Are you determining the shelf life of a product or designing a container closure system (CCS) to ensure the product achieves its desired shelf life? Traditionally, shelf life determination involves placing the product in various CCS configurations, periodically testing its stability, and recording the duration for which it meets the required criteria. This classical approach is both time-consuming and costly. If the product fails, the stability study must be repeated, further extending timelines and increasing expenses. Although this traditional method is no longer the industry standard, many companies still rely on it. Why is that? Often, senior management still insists on the outdated mentality of “Just put the product in a package!”
In contrast, designing a CCS requires a thorough understanding of product kinetics, packaging barrier properties, and environmental conditions. This allows for an estimation of product stability using fundamental principles. Implementing a computer-programmed model for numerical analysis can streamline this process. In this post, I will introduce a Product-Packaging Stability Modeling method, applicable to both food and pharmaceutical products, which can significantly enhance efficiency and accuracy in stability predictions.
First Principles used to develop the Product-Packaging Stability Model
Product
- Moisture sorption isotherm (GAB, Langmuir models)
- Product degradation kinetics (accelerated stability, Arrhenius relationship)
Package
- Permeability (Fick’s laws of diffusion)
Environment
- Partial pressure for moisture, oxygen, etc.
Figure 1 shows a graphical representation of this model.
Moisture and oxygen permeate through plastic container-closure systems, and the permeated moisture can be distributed between the desiccant and the product based on their respective sorption isotherms and weights. Permeated oxygen is consumed during the product degradation process. At any given moment, the vapor pressure in the headspace, desiccant, and product reach an equilibrium within the container. This dynamic equilibrium allows for the calculation of product stability changes. Using a product kinetic model, which describes the relationship between degradation rate, moisture (and oxygen), and temperature, these stability changes can be accurately predicted. This approach provides a robust method for assessing the impact of environmental factors on product shelf life and helps in designing more effective packaging solutions.

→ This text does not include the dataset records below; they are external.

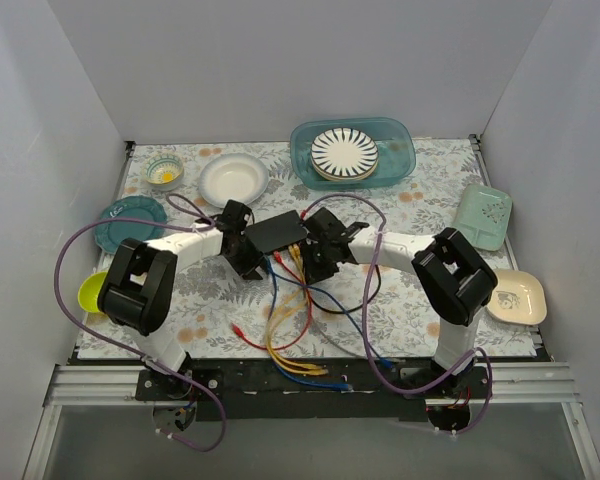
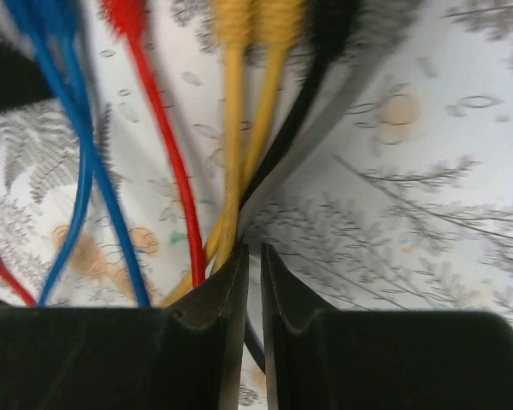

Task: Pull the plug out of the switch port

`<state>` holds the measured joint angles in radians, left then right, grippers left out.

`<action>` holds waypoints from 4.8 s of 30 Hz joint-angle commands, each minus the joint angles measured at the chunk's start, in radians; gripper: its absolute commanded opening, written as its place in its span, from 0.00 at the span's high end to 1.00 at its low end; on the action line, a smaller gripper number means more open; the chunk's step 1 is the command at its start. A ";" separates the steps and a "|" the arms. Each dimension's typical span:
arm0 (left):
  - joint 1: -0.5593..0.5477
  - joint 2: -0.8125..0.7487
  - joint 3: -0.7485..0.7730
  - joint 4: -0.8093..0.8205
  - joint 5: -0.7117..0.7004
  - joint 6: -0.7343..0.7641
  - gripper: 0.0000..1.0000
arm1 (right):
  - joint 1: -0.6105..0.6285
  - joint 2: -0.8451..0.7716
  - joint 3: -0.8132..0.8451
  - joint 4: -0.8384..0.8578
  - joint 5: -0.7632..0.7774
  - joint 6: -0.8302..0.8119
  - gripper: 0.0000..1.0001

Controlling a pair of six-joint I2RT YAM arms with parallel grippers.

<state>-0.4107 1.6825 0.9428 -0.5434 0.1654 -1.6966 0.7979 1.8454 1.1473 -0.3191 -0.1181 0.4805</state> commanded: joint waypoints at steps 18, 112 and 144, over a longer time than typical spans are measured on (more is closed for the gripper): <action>0.019 -0.312 0.096 -0.060 -0.277 0.084 0.57 | -0.031 -0.152 0.189 -0.083 0.124 -0.039 0.71; -0.135 0.027 0.013 0.223 -0.190 0.177 0.41 | -0.138 -0.884 -0.535 0.040 -0.025 0.129 0.37; 0.055 0.229 0.274 0.186 -0.138 0.071 0.84 | -0.332 -0.181 -0.214 0.172 0.112 0.270 0.99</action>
<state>-0.3428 1.9354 1.2667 -0.3759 -0.0937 -1.6127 0.4755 1.5581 0.7902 -0.1345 -0.0227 0.7769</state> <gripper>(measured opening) 0.256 0.023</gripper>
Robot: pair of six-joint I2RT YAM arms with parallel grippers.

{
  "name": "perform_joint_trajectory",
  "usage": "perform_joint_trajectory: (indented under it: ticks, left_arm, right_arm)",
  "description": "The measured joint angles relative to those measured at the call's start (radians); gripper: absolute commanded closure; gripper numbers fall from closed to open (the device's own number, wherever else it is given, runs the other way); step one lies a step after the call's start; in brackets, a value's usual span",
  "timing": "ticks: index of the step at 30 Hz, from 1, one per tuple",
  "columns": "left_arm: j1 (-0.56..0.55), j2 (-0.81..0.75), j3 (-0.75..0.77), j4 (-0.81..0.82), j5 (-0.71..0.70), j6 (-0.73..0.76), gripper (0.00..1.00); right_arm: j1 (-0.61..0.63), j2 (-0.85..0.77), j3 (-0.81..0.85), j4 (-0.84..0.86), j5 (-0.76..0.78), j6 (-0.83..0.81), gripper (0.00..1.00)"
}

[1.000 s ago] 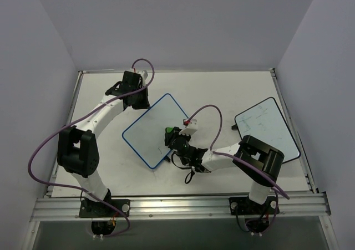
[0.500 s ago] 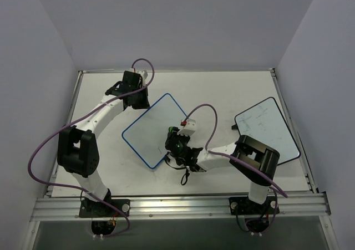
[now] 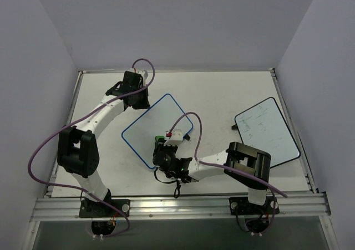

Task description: Erase the whiteboard

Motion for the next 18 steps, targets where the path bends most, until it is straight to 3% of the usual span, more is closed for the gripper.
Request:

By understanding and modeling these interactions, one can significantly enhance the predictive accuracy of product stability, leading to better-informed decisions in the packaging design process and ultimately ensuring the quality and efficacy of the product throughout its shelf life.
Critical Modeling inputs and outputs
Modeling utilizes experimentally determined inputs (material properties)
- Packaging – moisture (and oxygen) permeability
- Product – initial moisture content and moisture sorption isotherm for solids, product degradation rate constants
- Environment – any desired conditions
To provide:
- Theoretically estimated outputs: Aw (water activity) and moisture contents of solids, impurity, etc.
The Product-Packaging model provides scientific estimates based upon material properties and first principles.
The model has been verified with experimentally determined results. See Figure 2 for water activity results and Figure 3 for product impurity results.
Applications
- Packaging design for new products: packaging material selection, determine the amount of desiccant and type of desiccants, Justification of initial aw, oxygen concentration, etc.
- Support for manufacturing deviations
- Post approval changes: packaging material changes, bottle count change, sealing method change (e.g., heat seal vs. cable tie)
Conclusions
- Product-packaging stability modeling is a good example of QbD paradigm.
- Minimize trial and error approach – package screening study should not be a tool to select packages but to confirm QbD approach.
- This modeling can minimize unnecessary work but maximize necessary work. Overall, reduce cycle time for package design and ensure cost effective packages.
- Powerful QbD tool to explain product stability in a variety of situations.
- High confidence in new packaging design and acceptable product stability.